Discoveries of Roman artifacts in London, we learned, go back to Elizabethan times. In the latter part of the 17th century, when he was rebuilding churches after the devastating fire of 1666 (recorded in detail in Pepys's ``Diary''), Sir Christopher Wren, the architect, discovered the remains of four Roman pottery kilns when he was excavating the site of St. Paul's Cathedral. He also turned up the remains of a ``Roman Causeway of rough stone, close and well rammed, with Roman Brick and Rubbish at the Bottom for a Foundation, and all firmly cemented.''
Throughout the 18th and 19th centuries, knowledge was gradually expanding as to the extent of Roman civilization in England. In 1833, the widely read Gentleman's Magazine showed a detailed cross section of a Roman road uncovered in London.
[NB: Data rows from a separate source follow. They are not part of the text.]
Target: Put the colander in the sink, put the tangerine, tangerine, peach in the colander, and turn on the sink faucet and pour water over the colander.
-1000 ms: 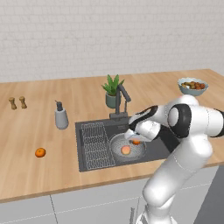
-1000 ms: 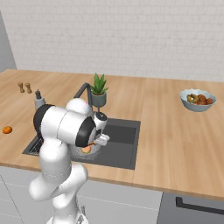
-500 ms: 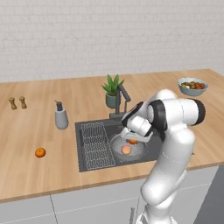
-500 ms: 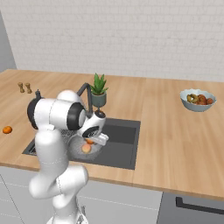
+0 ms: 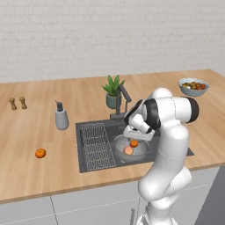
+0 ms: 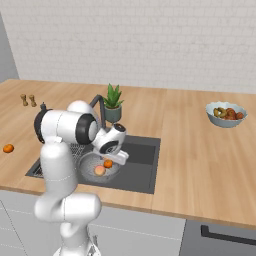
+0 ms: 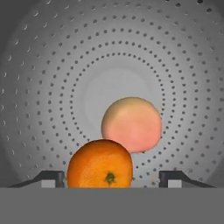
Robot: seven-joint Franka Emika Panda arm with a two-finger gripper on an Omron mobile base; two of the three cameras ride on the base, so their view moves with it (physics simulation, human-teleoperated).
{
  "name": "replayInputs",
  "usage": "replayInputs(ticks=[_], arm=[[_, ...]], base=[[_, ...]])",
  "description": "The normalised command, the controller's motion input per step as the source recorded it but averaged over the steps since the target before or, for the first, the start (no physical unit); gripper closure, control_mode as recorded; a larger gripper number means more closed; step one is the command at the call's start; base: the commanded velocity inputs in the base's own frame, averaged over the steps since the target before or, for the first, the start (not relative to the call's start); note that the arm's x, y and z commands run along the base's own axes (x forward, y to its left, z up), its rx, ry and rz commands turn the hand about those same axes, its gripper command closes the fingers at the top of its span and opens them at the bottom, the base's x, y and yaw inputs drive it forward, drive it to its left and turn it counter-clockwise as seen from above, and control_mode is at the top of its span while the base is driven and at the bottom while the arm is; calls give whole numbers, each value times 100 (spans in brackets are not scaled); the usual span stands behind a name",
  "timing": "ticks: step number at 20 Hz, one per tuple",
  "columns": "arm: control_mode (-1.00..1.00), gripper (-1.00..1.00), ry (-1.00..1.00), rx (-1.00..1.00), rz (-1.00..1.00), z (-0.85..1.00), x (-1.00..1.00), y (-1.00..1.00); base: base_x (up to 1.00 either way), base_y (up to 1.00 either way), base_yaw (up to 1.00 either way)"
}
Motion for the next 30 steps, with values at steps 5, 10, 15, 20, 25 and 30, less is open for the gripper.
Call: replayInputs(ticks=[5,10,15,20,25,30], arm=[[-100,-100,0,0,10,0,-14,-16],[-100,-100,-1,0,7,16,-36,-33],[-100,-100,0,0,8,43,-43,-15],[-100,-100,0,0,8,56,-48,1],[-100,-100,0,-2,11,53,-62,3],[-100,-100,0,-5,10,43,-71,21]], base=[[0,0,0],[0,0,0],[0,0,0],[0,0,0],[0,0,0],[0,0,0]])
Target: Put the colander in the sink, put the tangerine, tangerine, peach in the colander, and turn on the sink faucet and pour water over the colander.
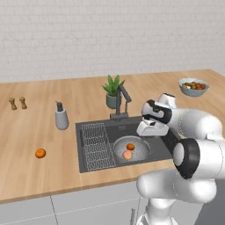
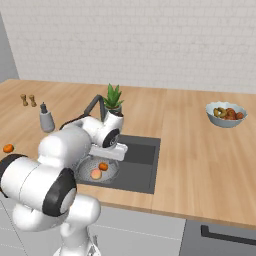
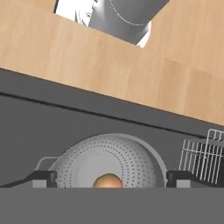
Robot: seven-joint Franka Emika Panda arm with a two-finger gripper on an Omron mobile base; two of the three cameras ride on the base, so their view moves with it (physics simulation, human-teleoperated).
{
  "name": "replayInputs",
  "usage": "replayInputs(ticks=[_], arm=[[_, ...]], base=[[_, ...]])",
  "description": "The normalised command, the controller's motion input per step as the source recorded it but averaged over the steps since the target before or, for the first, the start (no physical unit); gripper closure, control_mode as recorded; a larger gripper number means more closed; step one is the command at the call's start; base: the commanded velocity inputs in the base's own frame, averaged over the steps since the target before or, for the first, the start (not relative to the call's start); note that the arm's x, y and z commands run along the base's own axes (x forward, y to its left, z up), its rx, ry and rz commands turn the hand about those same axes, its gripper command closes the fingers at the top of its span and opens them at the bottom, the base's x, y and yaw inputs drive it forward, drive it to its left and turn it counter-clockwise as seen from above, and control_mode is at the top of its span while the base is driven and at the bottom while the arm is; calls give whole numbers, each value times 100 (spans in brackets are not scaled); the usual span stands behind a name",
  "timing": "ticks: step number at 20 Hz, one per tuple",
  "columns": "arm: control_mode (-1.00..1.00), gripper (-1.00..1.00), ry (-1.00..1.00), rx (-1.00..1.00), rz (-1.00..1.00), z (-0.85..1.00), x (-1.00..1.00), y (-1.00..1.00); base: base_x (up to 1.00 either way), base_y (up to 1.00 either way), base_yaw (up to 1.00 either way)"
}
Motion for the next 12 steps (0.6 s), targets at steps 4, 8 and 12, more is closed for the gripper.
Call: replayInputs(ticks=[4,8,12], arm=[[-100,-100,-1,0,10,51,-59,40],[-100,-100,0,0,4,48,-48,59],[-100,-100,0,-1,-3,29,-53,71]], base=[[0,0,0],[0,0,0],[0,0,0]])
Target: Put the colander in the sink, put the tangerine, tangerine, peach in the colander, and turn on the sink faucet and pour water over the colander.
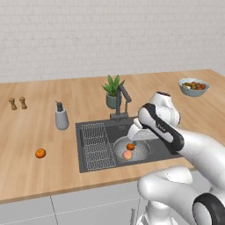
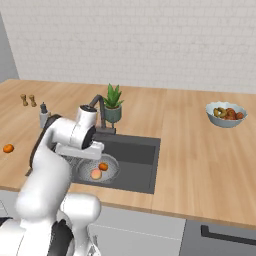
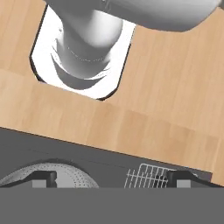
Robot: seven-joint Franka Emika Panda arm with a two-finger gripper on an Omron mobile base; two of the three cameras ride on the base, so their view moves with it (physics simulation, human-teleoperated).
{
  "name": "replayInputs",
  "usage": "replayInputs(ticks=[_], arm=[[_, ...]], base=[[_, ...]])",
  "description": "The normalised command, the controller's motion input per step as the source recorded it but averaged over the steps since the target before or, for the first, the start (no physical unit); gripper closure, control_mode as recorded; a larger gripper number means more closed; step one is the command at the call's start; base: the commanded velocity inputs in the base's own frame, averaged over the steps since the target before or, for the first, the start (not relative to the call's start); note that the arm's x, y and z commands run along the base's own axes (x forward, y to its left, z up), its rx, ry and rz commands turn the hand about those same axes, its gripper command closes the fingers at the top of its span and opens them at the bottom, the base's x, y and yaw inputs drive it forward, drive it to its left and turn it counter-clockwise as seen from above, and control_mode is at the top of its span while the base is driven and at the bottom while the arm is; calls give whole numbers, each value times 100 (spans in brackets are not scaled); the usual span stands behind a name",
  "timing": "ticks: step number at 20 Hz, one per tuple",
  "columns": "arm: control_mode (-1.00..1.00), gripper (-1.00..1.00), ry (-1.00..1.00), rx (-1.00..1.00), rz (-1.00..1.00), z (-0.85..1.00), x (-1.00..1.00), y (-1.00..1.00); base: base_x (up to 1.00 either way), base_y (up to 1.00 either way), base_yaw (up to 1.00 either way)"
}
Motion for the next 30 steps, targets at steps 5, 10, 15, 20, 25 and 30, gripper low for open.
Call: replayInputs(ticks=[5,10,15,20,25,30], arm=[[-100,-100,0,-6,-13,22,-42,84],[-100,-100,0,-5,-15,21,-10,100],[-100,-100,3,-5,-17,21,9,100],[-100,-100,15,-5,-13,20,39,96],[-100,-100,13,-7,-12,15,54,85],[-100,-100,-1,-10,-14,1,32,80]], base=[[0,0,0],[0,0,0],[0,0,0],[0,0,0],[0,0,0],[0,0,0]])
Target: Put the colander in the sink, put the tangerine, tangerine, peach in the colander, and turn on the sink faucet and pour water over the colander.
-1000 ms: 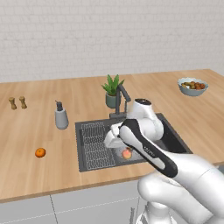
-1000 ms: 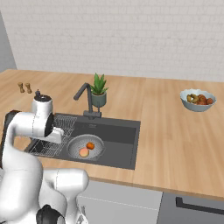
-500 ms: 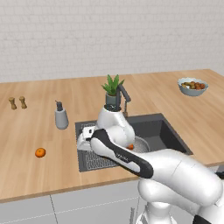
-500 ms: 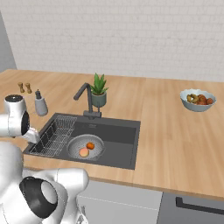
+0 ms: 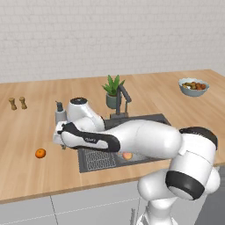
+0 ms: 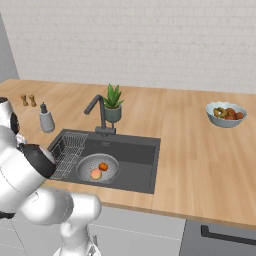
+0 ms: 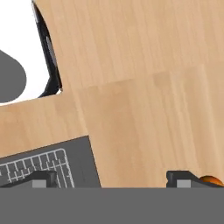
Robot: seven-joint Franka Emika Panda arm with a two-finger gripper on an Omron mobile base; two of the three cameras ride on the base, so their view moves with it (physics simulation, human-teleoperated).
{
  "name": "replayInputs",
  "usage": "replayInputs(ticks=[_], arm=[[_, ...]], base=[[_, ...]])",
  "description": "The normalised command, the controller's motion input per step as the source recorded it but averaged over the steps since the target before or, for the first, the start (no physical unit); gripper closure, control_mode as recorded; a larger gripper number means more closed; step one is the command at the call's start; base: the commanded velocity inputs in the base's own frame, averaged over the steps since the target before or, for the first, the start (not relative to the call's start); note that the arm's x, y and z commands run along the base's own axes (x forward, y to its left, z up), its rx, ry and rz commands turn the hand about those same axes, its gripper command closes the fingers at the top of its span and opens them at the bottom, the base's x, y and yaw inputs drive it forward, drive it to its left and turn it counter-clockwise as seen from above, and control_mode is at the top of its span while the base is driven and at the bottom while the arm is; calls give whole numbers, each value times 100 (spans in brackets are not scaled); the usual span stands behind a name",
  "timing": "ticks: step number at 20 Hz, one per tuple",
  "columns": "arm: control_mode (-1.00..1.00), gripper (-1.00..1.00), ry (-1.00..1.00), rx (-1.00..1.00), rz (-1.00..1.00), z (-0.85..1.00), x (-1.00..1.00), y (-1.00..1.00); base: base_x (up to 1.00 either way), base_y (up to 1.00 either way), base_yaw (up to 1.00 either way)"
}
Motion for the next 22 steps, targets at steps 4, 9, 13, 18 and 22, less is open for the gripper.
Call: replayInputs(ticks=[4,9,13,18,22], arm=[[-100,-100,-4,-2,-22,-1,41,48],[-100,-100,-3,1,-10,-17,26,35],[-100,-100,-2,3,-1,-28,10,28],[-100,-100,-7,4,0,-24,18,14],[-100,-100,-3,8,0,-31,16,20]], base=[[0,0,0],[0,0,0],[0,0,0],[0,0,0],[0,0,0]])
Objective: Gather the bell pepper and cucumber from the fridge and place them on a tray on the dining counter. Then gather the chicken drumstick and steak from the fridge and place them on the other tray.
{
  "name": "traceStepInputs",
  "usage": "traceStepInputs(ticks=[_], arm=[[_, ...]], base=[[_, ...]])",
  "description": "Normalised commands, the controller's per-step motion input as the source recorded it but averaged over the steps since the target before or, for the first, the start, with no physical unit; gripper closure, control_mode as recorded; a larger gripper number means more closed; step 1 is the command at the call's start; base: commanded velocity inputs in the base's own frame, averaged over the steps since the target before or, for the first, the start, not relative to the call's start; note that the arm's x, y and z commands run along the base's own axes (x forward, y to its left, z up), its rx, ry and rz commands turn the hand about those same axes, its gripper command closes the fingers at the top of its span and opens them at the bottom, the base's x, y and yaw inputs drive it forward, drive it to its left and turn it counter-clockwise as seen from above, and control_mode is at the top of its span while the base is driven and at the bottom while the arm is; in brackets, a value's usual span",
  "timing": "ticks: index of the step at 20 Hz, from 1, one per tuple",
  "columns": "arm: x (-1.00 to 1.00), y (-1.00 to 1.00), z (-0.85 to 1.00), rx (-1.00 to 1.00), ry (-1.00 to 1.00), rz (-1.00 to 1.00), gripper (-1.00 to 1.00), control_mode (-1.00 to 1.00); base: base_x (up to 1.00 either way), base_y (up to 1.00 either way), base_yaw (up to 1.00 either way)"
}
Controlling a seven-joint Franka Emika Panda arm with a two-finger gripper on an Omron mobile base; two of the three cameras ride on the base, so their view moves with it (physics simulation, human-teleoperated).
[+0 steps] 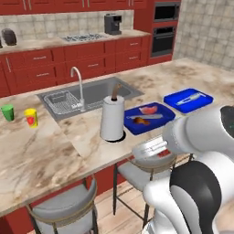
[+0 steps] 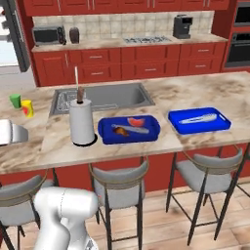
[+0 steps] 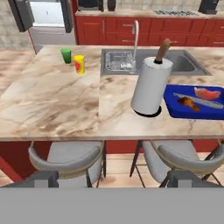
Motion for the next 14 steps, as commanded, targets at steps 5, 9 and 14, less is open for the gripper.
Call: traceStepInputs(ticks=[5,9,14], arm=[[0.00,0.00,0.00,0.00,0.00,0.00,-1.00,1.00],[0.00,0.00,0.00,0.00,0.00,0.00,-1.00,1.00],[0.00,0.00,0.00,0.00,0.00,0.00,-1.00,1.00]], base=[[-0.81,1.00,0.00],[-0.67,1.00,0.00],[-0.47,1.00,0.00]])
But, as such evidence as this was, by the 20th century, buried under a dozen feet of earth, it was not until so much of the City was laid bare by German bombs that the archaeologists really had their day.
Most of the discoveries of the 1950s were made in the Walbrook area, close to Mansion House. The Walbrook was actually a brook or tributary of the Thames in Roman times before it, like the Fleet River (now Fleet Street), was filled with gravel, dirt, and rubble so that it could be built upon. During the early centuries, brick-lined culverts allowed the stream to pass through the Roman city wall on its way to the Thames; hence its name.
Some of the items found in this area, on the site of Bucklersbury House, were coins, personal ornaments, tools, and more than 100 styluses, pencil-like instruments used to write on wax-covered tablets. The most significant building in this area in Roman times was the Temple of Mithras on the east bank of the Walbrook. This temple was associated with a pagan mystery cult.
The most extensive masonry structure in Londinium was, of course, the wall which in Roman times and until the Middle Ages indicated the borders of the old city. Within the wall, at the northwest corner, was a fortress covering 12 acres, probably built during Trajan's reign, in the early second century. Traces of a basilica, a great hall for public gatherings, 500 feet long, and an open forum or marketplace have been found in the Gracechurch Street area, both buildings, discovered in 1955, opposite the Mary-le-Bow Church. Again, both buildings date from the late first or early second century.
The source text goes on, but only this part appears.